Three Ways to Protect Your Retirement From Sequence of Returns Risk
Retiring in a down market doesn’t have to ravage your retirement, but safeguarding your savings requires planning well in advance.
![A piggy bank is wrapped in bubble wrap.](https://cdn.mos.cms.futurecdn.net/qcdRmxAXEmDM27BvYagkXm-415-80.jpg)
Have you ever been forced to sell investments in a down market? If so, then you know it’s not a great feeling — and it’s probably something you’d like to avoid in the future.
Taking withdrawals during a market downturn can have a lasting impact on the longevity of your nest egg — especially if that downturn occurs early in your retirement. This is why preparing for sequence of returns risk, or sequence risk, should be a critical part of your retirement plan.

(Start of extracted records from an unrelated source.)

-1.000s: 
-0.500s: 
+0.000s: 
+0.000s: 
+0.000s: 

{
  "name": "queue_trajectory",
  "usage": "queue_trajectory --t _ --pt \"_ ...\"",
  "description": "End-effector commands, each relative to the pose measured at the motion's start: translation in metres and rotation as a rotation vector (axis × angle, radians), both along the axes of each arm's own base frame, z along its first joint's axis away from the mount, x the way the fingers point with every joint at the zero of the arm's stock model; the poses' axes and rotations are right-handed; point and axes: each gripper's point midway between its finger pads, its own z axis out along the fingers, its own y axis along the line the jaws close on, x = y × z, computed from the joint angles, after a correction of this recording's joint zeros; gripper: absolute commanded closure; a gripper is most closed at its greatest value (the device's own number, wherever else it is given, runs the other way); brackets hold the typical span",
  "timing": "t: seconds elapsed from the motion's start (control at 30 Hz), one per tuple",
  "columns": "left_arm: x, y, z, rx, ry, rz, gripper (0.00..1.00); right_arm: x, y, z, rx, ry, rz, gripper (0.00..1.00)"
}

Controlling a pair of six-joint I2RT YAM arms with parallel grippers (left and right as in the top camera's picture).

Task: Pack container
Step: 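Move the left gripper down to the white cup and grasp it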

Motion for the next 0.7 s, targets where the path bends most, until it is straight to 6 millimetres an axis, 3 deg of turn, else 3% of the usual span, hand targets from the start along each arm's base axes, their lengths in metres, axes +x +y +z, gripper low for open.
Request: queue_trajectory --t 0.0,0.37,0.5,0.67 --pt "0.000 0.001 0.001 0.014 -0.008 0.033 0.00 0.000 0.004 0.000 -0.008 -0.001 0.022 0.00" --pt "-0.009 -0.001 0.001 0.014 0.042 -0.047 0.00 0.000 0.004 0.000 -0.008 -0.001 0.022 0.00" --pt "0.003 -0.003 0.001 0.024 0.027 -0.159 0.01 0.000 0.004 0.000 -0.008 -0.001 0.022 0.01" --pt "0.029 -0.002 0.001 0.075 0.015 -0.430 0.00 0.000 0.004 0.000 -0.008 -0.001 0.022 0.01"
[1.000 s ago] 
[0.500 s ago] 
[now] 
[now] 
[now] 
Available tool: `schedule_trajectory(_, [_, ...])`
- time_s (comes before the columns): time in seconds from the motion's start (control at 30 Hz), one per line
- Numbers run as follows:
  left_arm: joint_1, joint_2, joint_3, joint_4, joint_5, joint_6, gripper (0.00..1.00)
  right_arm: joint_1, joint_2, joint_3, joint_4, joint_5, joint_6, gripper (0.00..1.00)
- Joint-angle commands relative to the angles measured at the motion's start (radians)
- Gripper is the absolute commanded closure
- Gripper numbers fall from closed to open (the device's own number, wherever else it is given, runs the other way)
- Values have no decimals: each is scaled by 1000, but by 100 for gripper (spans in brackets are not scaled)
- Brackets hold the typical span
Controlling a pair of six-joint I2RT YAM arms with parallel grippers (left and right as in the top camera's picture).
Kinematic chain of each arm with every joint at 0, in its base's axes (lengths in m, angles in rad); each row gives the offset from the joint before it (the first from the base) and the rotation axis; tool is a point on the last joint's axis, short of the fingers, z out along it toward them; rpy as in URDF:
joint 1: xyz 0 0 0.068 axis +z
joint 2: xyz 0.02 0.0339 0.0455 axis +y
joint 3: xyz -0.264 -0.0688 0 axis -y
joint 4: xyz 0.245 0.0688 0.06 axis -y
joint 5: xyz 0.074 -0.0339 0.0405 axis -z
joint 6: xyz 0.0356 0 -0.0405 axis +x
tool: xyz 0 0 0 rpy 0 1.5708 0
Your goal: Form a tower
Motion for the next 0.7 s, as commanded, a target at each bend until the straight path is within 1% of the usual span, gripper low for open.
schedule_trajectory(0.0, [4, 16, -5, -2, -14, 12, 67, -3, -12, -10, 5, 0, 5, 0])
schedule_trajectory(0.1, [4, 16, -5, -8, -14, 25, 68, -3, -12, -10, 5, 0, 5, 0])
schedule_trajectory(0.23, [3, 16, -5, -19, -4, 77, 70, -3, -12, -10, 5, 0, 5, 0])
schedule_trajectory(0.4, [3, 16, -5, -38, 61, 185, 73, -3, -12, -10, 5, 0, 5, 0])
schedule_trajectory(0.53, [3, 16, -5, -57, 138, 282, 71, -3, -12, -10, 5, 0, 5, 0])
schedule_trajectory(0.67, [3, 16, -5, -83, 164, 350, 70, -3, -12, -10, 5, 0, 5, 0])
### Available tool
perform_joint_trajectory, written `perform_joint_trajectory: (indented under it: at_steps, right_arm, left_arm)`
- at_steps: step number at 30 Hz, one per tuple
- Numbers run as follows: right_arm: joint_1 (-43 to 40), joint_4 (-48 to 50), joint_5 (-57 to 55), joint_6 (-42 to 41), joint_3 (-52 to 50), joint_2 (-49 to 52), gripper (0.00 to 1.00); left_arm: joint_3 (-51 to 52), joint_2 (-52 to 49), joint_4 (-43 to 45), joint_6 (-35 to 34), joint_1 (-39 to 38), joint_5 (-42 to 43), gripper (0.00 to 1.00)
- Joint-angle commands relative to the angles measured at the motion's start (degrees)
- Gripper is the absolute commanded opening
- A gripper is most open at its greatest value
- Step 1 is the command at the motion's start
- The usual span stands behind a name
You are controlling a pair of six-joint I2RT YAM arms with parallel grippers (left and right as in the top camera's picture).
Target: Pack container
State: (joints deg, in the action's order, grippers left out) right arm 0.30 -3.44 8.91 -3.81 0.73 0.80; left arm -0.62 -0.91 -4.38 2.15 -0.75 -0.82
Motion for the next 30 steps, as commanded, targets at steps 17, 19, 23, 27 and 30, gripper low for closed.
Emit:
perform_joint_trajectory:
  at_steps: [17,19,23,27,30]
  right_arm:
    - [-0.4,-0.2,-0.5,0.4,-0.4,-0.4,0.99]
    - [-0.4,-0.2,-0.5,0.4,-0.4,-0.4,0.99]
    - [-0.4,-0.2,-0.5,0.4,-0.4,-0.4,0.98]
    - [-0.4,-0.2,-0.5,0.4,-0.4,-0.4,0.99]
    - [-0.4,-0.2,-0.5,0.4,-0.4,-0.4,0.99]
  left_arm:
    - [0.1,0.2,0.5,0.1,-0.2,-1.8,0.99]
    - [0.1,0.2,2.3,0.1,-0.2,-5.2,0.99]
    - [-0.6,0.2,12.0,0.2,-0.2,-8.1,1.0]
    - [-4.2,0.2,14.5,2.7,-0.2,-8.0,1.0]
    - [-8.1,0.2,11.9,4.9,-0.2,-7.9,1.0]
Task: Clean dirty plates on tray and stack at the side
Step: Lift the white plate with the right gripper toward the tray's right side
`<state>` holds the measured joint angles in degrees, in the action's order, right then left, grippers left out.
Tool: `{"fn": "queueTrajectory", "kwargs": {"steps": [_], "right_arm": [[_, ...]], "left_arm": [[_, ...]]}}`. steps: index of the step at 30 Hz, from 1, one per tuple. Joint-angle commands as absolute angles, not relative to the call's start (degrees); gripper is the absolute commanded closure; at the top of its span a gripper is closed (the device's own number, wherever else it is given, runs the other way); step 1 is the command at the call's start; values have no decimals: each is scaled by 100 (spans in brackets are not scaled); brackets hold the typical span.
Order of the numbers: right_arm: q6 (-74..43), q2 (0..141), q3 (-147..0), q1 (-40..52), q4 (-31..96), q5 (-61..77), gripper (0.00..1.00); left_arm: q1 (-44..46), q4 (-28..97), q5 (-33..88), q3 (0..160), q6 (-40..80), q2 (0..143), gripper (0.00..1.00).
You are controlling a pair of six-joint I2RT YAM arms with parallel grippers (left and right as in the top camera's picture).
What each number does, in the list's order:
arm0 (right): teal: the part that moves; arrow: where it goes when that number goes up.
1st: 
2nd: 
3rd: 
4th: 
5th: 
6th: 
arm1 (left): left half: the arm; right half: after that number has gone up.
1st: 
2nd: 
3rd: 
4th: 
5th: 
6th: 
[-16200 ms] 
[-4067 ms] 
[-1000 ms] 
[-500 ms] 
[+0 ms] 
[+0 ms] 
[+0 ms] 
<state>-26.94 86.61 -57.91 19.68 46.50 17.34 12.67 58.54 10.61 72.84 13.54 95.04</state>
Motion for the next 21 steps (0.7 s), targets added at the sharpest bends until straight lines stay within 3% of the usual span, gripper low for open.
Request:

Why does the sequence of your returns matter?
There’s no predictable pattern for when the market will go up or down — and a bear market could happen when you least expect it. Sometimes, you might even experience negative returns for a whole year or for multiple years in a row.
![https://cdn.mos.cms.futurecdn.net/hwgJ7osrMtUWhk5koeVme7-200-80.png](https://cdn.mos.cms.futurecdn.net/hwgJ7osrMtUWhk5koeVme7-320-80.png)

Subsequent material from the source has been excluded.